Die Schweiz, 26 Kantone, sieben Bundesräte und vier Landessprachen. Während unseres Aufenthalt im westlichsten Teil der Schweiz kamen unsere „Französisch-Skills“ zum Einsatz, doch genügte unser bescheidenes Vokabular?
„Sorry..Pardon, est-ce que vous avez un..uhm…Teebeutel?“

Sei es beim Restaurantbesuch oder beim Fragen nach dem Weg.
Relativ schnell muss man leider feststellen, dass auch wir, mit mehreren Jahren Französisch-Unterricht, an unsere kommunikativen Grenzen kommen.
Klar, die Mehrsprachigkeit prägt die Schweiz und macht diese genau so multikulturell, jedoch kann es doch einfach nicht sein, dass man mit seinen eigenen Landsleuten nicht sprechen kann.

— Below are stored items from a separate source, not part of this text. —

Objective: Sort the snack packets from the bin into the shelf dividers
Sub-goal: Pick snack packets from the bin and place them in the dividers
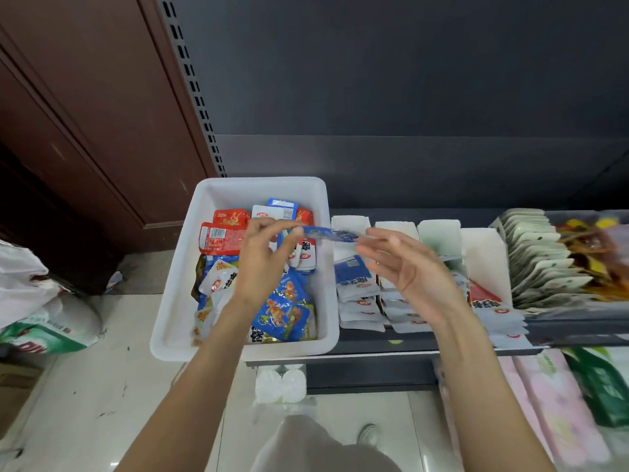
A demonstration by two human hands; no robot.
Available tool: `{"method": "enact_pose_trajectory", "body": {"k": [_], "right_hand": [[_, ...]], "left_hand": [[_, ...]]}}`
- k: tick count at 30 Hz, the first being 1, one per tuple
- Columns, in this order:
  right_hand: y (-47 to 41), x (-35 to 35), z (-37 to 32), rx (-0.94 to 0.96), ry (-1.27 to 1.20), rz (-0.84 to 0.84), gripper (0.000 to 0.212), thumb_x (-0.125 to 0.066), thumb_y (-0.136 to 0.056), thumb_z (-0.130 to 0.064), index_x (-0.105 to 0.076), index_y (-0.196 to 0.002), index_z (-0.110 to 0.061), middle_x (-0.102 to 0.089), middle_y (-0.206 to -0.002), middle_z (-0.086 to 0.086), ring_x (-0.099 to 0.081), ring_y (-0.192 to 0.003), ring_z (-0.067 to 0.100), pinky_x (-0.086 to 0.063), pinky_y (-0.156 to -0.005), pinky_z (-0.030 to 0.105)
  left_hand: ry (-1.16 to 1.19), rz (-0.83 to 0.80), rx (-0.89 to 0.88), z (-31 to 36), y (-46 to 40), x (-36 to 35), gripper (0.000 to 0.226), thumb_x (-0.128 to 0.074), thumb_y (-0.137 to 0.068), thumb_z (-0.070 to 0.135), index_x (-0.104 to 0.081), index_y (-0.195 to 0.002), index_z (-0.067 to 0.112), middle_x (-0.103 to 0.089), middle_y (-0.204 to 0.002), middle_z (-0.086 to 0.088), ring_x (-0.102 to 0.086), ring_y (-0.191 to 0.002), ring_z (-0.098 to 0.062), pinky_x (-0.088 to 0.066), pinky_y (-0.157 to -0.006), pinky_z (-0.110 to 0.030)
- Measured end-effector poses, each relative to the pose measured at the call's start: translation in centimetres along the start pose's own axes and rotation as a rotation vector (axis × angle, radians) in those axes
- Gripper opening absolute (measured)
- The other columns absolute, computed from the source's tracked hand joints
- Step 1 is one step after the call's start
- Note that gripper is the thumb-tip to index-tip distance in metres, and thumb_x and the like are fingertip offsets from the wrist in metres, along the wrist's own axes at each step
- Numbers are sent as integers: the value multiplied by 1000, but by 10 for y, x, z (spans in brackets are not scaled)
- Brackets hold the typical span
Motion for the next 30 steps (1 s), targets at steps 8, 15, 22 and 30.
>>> {"method": "enact_pose_trajectory", "body": {"k": [8, 15, 22, 30], "right_hand": [[4, 48, -26, 294, 338, 463, 24, -59, -93, -19, -57, -70, -9, -58, -53, -7, -51, -48, 7, -40, -48, 15], [9, 53, -17, 368, 610, 354, 13, -60, -92, -21, -66, -83, -13, -68, -70, -2, -65, -69, 10, -53, -71, 24], [-8, 30, 22, 501, 1417, 213, 12, -64, -89, -31, -74, -90, -24, -71, -75, -5, -62, -63, 11, -40, -52, 22], [-6, 13, 26, 406, 1504, 77, 28, -60, -84, -10, -71, -107, -21, -59, -89, -4, -57, -87, 18, -46, -74, 27]], "left_hand": [[83, -242, 2, 15, -7, -69, 8, -66, -86, 23, -70, -89, 29, -57, -89, 11, -54, -84, -8, -41, -75, -19], [-248, -231, -383, 8, -16, -82, 14, -69, -84, 19, -74, -97, 16, -68, -91, 2, -60, -83, -6, -52, -75, -30], [-456, -294, -468, -13, -4, -86, 16, -79, -73, 19, -74, -87, 24, -67, -99, 3, -59, -96, -23, -44, -83, -40], [-359, -341, -286, -31, 21, -38, 25, -70, -83, 25, -68, -108, 25, -67, -106, 8, -56, -101, -8, -45, -91, -30]]}}
Point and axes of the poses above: each hand's wrist, its own y-axis away from the middle knuckle, its own x-axis out of the back of the hand, z = x × y, the point moved 5 cm from there along -y, towards the middle knuckle
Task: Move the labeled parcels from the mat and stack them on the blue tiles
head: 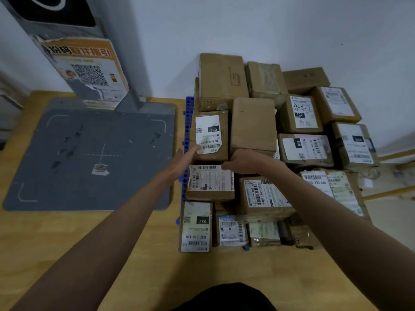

Was müssen wir an unserer Lernmethode ändern, dass wir schneller zu Resultaten kommen?

Wahrscheinlich nichts.

Klar, das Vokabular repetieren hilft einem und auch die Regeln der Aussprache sollte man beachten, doch der beste Weg ist und bleibt das alltägliche Sprechen einer Sprache.
Genau deswegen sind Sprach-Aufenthalte, wie unserer nach Manchester, so beliebt. Man lernt nicht nur die Theorie der Sprache sondern man kann sie auch in der Praxis anwenden.

Sprachen sind das A und O im Leben und darum ist es notwendig, diese zu pflegen, damit sie nicht in Vergessenheit geraten.